--- Given information Enclosed Below ---

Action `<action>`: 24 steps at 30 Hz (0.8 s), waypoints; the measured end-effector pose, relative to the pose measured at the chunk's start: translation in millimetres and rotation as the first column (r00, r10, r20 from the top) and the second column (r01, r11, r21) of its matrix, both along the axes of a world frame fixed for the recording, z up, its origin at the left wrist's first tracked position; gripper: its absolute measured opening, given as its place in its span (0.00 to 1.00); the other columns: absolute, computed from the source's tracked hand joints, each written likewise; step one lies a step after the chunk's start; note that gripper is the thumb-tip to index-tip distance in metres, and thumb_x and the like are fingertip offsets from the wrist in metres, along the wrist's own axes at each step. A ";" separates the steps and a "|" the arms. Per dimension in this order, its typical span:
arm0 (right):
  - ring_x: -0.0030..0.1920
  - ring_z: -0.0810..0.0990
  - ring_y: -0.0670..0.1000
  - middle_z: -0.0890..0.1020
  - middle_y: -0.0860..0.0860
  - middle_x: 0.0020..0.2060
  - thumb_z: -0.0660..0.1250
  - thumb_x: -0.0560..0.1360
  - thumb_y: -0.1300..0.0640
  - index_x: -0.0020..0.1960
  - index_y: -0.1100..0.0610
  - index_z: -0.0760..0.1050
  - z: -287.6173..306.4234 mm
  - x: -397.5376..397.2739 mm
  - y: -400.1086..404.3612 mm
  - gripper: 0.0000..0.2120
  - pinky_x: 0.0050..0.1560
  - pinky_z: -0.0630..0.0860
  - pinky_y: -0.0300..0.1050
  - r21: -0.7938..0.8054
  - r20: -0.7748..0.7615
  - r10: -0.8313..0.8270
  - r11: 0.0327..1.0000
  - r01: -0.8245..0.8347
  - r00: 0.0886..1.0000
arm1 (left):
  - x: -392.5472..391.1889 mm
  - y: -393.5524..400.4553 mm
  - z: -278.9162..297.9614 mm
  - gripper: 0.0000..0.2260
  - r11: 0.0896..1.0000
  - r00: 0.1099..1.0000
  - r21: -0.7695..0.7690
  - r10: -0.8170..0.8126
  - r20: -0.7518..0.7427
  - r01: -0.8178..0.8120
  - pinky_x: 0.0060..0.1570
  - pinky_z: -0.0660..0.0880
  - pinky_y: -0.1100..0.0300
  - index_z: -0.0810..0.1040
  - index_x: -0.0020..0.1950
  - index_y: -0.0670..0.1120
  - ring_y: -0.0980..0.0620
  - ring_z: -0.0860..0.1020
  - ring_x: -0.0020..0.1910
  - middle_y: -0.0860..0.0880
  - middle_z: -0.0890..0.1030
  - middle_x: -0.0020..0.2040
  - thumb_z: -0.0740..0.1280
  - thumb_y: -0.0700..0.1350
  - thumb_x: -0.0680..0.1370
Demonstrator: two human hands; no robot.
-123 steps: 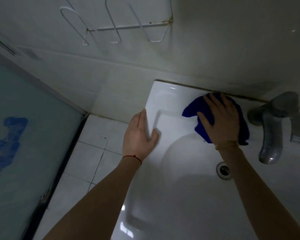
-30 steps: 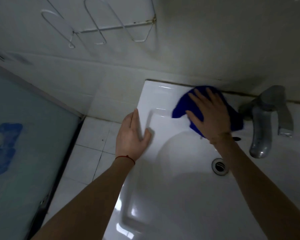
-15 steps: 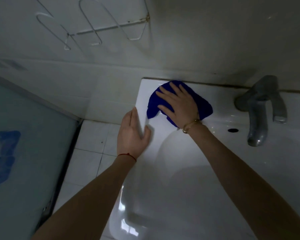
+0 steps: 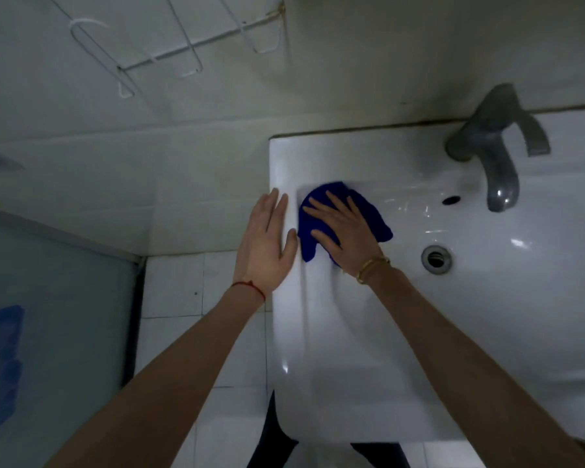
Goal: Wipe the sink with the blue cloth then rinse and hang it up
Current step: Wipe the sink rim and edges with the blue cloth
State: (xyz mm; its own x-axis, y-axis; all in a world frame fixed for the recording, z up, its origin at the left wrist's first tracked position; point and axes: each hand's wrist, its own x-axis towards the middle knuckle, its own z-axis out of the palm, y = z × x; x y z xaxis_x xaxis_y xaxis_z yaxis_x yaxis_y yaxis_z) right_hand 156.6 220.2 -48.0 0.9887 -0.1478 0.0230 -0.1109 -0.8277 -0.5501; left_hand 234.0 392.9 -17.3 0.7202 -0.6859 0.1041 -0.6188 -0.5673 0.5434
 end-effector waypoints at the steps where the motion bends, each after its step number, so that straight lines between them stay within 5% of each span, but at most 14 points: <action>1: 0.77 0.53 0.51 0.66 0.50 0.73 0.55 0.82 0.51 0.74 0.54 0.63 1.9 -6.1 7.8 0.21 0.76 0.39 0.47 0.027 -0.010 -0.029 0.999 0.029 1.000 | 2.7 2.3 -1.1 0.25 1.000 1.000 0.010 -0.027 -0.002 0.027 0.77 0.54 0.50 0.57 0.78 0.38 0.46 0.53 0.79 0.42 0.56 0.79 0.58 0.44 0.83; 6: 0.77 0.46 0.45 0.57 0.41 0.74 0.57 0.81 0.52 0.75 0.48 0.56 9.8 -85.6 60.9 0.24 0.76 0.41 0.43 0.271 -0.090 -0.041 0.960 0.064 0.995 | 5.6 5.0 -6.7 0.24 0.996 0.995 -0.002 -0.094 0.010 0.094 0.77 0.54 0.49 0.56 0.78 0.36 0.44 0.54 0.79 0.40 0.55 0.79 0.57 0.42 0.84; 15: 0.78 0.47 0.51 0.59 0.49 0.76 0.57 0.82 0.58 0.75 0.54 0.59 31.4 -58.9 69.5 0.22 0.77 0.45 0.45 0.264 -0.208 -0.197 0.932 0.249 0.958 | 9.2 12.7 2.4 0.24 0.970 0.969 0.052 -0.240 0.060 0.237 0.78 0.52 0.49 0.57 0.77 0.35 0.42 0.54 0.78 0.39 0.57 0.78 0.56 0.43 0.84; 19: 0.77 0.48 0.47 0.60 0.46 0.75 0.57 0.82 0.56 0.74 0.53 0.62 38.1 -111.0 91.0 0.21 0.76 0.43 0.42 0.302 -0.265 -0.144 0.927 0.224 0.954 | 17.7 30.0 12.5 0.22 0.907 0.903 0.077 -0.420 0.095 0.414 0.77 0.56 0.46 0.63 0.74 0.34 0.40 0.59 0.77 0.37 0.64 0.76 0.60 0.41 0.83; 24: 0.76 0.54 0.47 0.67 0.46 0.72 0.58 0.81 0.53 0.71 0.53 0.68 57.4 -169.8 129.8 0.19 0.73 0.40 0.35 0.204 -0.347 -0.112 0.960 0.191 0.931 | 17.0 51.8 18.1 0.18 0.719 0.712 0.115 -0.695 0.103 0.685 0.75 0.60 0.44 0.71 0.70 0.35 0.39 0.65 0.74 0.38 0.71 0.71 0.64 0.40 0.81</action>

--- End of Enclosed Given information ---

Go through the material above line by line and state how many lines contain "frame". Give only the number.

Solution to the problem –
2